L’industrie automobile a toujours été cyclique. Aux périodes fastes succédaient à intervalles réguliers des reculs spectaculaires des ventes et des profits, en fonction de la conjoncture ou des phases de renouvellement des modèles. La séquence que le secteur traverse aujourd’hui n’a rien à voir avec les soubresauts du passé. La crise est structurelle, et la façon dont les marques françaises vont pouvoir se sortir de l’ornière reste incertaine. Alors que Renault et Stellantis (Peugeot, Citroën, Fiat, Chrysler, Opel…) pavoisaient jusqu’à peu avec des rentabilités inédites dans le secteur, les deux constructeurs ont subi au premier trimestre de lourdes pertes semestrielles de plusieurs milliards d’euros.
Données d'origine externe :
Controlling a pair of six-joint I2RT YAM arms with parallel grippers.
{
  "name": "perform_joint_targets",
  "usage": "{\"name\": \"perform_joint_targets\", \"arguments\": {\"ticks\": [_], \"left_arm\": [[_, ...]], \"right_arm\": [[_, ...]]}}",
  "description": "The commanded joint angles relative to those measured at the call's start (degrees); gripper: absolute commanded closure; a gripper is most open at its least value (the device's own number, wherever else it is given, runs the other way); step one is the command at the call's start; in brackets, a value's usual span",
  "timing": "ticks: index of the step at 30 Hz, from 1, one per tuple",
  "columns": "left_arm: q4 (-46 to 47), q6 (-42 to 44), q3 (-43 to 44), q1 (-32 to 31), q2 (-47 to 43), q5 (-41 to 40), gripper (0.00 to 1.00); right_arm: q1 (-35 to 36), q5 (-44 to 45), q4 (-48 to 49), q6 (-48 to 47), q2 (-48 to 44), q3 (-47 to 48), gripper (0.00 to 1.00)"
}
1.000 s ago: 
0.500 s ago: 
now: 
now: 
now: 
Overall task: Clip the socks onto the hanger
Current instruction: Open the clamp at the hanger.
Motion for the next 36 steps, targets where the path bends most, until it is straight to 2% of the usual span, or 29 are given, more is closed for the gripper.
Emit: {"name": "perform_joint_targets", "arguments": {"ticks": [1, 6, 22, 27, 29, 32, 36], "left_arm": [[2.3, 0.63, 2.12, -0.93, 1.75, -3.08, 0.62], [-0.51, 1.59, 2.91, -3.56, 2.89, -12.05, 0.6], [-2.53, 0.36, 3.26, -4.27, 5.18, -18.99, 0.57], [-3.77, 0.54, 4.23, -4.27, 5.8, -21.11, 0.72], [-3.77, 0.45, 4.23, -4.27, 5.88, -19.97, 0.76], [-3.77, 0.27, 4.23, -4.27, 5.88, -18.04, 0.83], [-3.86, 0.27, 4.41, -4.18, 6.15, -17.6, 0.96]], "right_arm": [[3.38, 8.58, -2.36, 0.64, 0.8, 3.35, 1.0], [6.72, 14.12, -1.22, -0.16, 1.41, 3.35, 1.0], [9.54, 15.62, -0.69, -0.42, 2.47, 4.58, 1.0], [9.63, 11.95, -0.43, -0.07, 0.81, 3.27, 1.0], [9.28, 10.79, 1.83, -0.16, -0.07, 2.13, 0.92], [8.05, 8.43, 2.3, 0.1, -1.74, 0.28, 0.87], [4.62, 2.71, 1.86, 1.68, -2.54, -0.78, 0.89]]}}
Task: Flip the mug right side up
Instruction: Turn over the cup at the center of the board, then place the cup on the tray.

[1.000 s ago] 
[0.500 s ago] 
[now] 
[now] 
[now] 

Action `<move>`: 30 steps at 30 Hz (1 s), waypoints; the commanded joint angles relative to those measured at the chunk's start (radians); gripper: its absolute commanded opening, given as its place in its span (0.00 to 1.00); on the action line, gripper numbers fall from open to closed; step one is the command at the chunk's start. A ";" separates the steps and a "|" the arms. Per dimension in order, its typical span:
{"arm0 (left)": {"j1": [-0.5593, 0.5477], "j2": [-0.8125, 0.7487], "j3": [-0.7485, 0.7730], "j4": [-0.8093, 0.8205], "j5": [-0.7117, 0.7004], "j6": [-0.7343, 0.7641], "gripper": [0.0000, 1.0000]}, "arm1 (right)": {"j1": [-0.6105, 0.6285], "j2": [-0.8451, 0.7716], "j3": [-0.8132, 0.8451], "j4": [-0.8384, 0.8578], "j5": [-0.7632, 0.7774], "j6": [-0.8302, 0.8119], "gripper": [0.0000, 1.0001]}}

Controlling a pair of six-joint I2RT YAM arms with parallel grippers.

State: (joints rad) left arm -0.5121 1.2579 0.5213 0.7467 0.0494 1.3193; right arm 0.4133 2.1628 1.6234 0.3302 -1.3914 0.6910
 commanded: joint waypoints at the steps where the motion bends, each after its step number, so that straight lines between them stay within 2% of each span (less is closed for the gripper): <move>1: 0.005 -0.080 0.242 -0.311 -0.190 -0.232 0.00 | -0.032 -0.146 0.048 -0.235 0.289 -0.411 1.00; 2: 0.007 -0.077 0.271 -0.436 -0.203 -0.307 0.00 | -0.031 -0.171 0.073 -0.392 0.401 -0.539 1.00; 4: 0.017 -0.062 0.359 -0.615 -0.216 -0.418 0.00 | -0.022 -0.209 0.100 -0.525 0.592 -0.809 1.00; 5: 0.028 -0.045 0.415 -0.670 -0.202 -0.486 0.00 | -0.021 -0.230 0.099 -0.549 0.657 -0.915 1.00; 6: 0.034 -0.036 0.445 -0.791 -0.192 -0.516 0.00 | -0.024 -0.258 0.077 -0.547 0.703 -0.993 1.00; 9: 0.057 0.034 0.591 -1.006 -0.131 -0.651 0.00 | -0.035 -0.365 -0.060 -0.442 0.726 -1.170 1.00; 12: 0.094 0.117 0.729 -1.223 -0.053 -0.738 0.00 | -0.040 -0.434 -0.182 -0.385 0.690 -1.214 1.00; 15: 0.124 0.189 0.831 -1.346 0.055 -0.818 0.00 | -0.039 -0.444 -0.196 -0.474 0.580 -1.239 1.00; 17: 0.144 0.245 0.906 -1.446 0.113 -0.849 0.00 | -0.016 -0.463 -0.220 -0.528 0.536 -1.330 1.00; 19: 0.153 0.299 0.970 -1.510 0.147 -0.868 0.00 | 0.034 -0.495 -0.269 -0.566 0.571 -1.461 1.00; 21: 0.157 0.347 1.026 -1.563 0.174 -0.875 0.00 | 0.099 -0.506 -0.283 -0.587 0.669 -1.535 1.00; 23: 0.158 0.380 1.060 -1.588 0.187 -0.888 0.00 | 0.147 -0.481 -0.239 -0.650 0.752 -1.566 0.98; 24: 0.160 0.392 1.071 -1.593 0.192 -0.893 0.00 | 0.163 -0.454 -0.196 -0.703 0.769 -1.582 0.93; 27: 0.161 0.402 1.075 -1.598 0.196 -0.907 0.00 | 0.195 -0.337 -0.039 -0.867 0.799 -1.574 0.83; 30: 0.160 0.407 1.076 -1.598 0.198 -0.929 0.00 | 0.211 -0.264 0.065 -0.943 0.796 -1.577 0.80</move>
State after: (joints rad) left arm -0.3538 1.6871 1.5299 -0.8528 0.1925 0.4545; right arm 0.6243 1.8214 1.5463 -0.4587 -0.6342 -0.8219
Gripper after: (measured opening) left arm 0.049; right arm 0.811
Les vents contraires se multiplient. Les stocks dans les réseaux de vente s’accumulent, et doivent être écoulés avec de fortes remises, qui plombent la rentabilité. Pour Renault s’ajoute la dépréciation de sa participation dans le japonais Nissan, qui, lui aussi, traverse une passe difficile. L’industrie européenne paye également son impréparation à la transition vers l’électrique, et la montée en puissance de la concurrence chinoise. Cette douloureuse mutation est enfin aggravée par les droits de douane brandis par Donald Trump.
Alors que le spectre du déclin guette, les constructeurs cherchent désespérément à endiguer la crise, qui menace des millions d’emplois. A les écouter, celle-ci aurait pour origine principale la décision de l’Union européenne d’interdire la vente de voitures à moteur thermique à partir de 2035. Taxée de choix politique en déconnexion avec la réalité du marché, cette échéance fait l’objet d’un intense lobbying visant à repousser l’échéance. Les constructeurs ont déjà obtenu que les sanctions prévues à partir de 2025 en cas de dépassement des émissions de CO2 soient reportées à 2027. Tout le monde a compris qu’il ne s’agissait que d’une étape, dans le but de remettre en question l’ensemble du calendrier.
Privilégier le court terme en négociant un sursis constitue un mauvais calcul. Les constructeurs européens avaient quinze ans pour se préparer à la transition. C’est le temps qu’il a fallu à l’industrie chinoise pour devenir le leader mondial incontesté du véhicule électrique, et prendre une avance technologique décisive sur les Occidentaux. Ceux-ci ont préféré garder un pied dans l’ancien monde en continuant à vendre de gros SUV, dégageant de plus fortes marges, mais que la majorité de la population n’a plus les moyens de s’offrir. Les Chinois ont joué la massification, avec des modèles abordables, leur permettant d’avoir des coûts de production imbattables et une innovation d’une efficacité redoutable.
Les constructeurs européens plaident aujourd’hui que le marché européen n’est pas au rendez-vous. Pourtant, dans une dizaine de pays où a été créé un écosystème favorable, avec une fiscalité adaptée, des infrastructures disponibles et un coût recharge abordable, la part des véhicules électriques dans les ventes globales est en avance sur le calendrier. Plutôt que de faire de la transition le bouc émissaire des problèmes du secteur, les constructeurs devraient orienter leur lobbying afin de réclamer des politiques d’accompagnement pour la favoriser.
Retarder les échéances contribuerait à creuser l’écart avec une concurrence chinoise qui ne va pas s’arrêter d’innover au prétexte que les Européens décideraient de prolonger coûte que coûte une technologie thermique en fin de vie. Ce discours d’arrière-garde ne fait qu’aggraver l’impasse dans laquelle le secteur se trouve.